While conducting comparability analysis, assessment officers may also make use of the “range method” under which margins in the data set should be arranged in ascending order. Once this is done, the range of “arm’s length price” is said to be between the 35th and 65th percentile of the data set.
The primary document in connection with this section is Form 3CEB and it should be filed by November 30th of the applicable evaluation year. Here are the relevant parts of the form:
- The first part is where the auditor states that they have reviewed the financial statements and other documents pertaining to applicable transactions carried out by the assessee in the reporting year. Here, a statement from the auditor is also required on how the assessee has stored the information relating to Transfer Pricing on their books.
- In the second part, the auditor fills in the following information regarding applicable transactions:
1. List of affiliated businesses
2. Information and description of transactions
3. Arm’s length price of the transactions
4. Overall sum of the transaction determined according to the assessee’s books
Transfer Pricing Penalties
The penalties under these regulations are applied when the assessee fails to submit a report by the specified date.
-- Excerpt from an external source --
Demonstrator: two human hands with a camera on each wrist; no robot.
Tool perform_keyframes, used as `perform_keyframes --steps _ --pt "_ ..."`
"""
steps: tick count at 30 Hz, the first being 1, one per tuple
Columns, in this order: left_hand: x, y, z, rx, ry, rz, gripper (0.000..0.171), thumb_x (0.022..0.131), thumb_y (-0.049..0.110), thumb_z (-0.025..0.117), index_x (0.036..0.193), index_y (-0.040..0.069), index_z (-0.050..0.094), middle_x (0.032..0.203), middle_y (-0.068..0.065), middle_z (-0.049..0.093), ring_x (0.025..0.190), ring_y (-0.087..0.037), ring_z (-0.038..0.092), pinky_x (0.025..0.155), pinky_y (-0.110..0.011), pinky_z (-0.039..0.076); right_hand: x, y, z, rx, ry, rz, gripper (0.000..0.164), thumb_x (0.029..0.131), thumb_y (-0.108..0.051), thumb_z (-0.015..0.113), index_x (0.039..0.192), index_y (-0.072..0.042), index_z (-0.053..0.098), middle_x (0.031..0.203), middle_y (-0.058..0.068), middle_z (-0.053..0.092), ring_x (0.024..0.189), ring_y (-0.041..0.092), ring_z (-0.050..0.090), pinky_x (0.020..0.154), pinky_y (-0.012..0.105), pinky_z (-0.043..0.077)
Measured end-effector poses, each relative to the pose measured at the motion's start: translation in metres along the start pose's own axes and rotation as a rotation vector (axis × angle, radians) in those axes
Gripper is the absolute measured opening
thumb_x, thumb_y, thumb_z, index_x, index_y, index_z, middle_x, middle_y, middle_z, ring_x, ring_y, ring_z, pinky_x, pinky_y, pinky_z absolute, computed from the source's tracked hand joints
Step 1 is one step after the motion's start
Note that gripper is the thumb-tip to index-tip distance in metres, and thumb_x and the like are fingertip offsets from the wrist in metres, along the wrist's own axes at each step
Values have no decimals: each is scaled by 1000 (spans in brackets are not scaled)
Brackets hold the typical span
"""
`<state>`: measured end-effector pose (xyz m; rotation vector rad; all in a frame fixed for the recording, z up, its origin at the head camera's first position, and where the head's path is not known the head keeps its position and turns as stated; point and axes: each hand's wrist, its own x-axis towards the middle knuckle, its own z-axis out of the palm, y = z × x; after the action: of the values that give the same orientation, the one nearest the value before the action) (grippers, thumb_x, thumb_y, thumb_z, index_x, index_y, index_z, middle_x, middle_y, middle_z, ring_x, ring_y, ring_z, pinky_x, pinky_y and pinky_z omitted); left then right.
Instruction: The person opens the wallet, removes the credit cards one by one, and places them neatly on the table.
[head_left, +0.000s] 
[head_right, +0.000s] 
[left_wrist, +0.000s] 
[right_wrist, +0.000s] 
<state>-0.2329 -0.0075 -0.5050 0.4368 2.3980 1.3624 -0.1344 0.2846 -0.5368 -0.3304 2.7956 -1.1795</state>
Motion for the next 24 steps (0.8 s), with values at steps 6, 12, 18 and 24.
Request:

These penalties are calculated under sections 271BA and 271AA of the IT Act.
Frequently Asked Questions
Is transfer pricing taxable?
Transfer pricing is a practice of accounting that allows businesses to easily conduct transactions amongst one or several Associated Enterprises. Tax is charged on the “arm’s length price” in the applicable transactions, which is calculated in any of the methods listed under Section 92C of the IT Act.
Is transfer pricing illegal?
No, transfer pricing is not illegal. It allows businesses to conduct their affairs in a manner that they deem fit. However, acts such as obfuscating international transactions, not submitting reports on time, and non-maintenance of records may attract suitable penalties.
Who regulates transfer pricing in India?
In India, the Central Board of Direct Taxes creates and amends legislation regarding transfer pricing.